From: Williams, Stuart <skw@hplb.hpl.hp.com>
Date: Tue, 16 Apr 2002 16:22:23 +0100
Message-ID: <5E13A1874524D411A876006008CD059F192ACA@0-mail-1.hpl.hp.com>
To: "'Dan Connolly'" <connolly@w3.org>
Cc: www-tag@w3.org

So first off, I am mostly ok with what Dan has written. In particular I am
ok with the SHOULD in :

>      * safe methods (GET/HEAD) should be used for safe operations: read,
query, view, ask, lookup

and mostly with the MUST NOT (might want to think about SHOULD NOT or MUST
NOT, the latter is probably right) in:

>      * safe methods must not be used for unsafe operations: write, update,
modify, tell, buy, agree

Largely for the reasons expressed by Tim Bray [1], the first SHOULD is not
an absolute prohibition, but there is recognition that the Web may loose
something when you make a different choice.

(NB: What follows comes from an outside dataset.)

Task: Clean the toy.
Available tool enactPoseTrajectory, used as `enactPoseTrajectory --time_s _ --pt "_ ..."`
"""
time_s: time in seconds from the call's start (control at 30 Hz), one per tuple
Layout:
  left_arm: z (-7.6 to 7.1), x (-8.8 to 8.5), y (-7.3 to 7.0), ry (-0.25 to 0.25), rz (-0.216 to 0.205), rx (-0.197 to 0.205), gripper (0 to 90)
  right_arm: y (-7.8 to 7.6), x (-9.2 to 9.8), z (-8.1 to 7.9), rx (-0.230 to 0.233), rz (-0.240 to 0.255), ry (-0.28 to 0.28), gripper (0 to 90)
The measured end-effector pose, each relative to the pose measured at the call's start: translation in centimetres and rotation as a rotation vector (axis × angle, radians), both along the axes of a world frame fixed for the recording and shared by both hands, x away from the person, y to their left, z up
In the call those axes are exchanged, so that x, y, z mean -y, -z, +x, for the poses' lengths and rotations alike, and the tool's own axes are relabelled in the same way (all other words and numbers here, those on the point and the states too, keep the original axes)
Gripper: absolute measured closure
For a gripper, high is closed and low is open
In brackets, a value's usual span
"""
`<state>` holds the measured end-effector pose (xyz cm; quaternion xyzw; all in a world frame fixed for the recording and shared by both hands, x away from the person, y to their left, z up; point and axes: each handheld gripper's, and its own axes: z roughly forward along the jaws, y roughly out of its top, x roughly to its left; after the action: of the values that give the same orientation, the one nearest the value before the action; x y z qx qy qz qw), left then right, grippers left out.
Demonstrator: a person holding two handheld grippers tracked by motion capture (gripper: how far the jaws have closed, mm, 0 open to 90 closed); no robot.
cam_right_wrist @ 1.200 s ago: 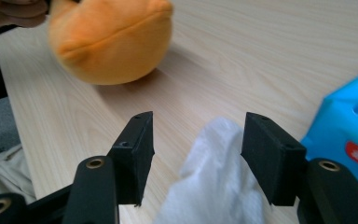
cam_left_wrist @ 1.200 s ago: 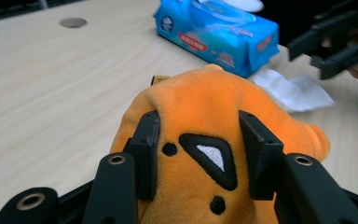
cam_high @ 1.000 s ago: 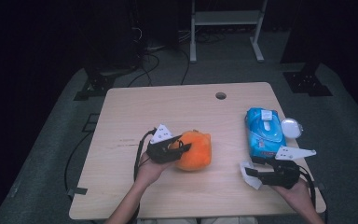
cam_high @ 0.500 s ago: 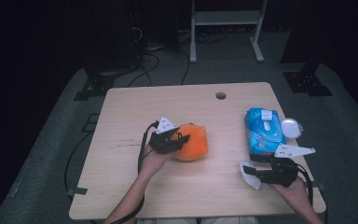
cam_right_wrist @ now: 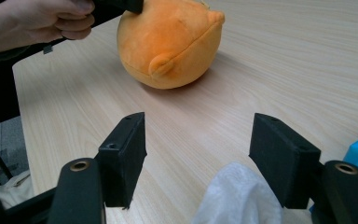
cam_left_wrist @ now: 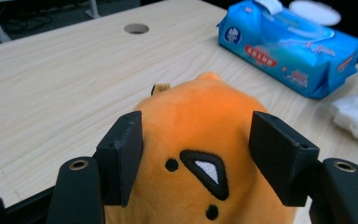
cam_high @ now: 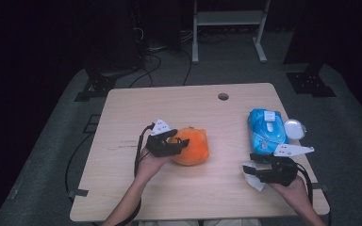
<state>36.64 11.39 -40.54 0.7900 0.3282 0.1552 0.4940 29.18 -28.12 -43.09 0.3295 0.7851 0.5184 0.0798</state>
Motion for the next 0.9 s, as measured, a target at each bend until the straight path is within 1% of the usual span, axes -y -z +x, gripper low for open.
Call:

It is interesting that Dan annotates the methods with a list of
operations... which heads of in a direction of adding verbs... (just an

Wrt to safety and RFC 2616. I don't think that the concept of safe methods
is well articulated. Section 9.1.1 seems somewhat tentative, speaking in
terms of a "convention" that GET and HEAD *should be* safe and *should be*
without side-effects that the user is unaware of or will be held accountable

RFC 2616 does not rule out the use of POST for safe operations (at least
section 9.1.1 doesn't rule it out)... not a complaint.

The other argument against the use of POST, particularly as exemplified in
SOAP is the hiding of information or the creation of 'private address
spaces' behind Web Service interfaces. Essentially the creation of resources
that are hidden by virtue of the fact that they are not directly addressable
by URI. This has been picked up by several folks [2].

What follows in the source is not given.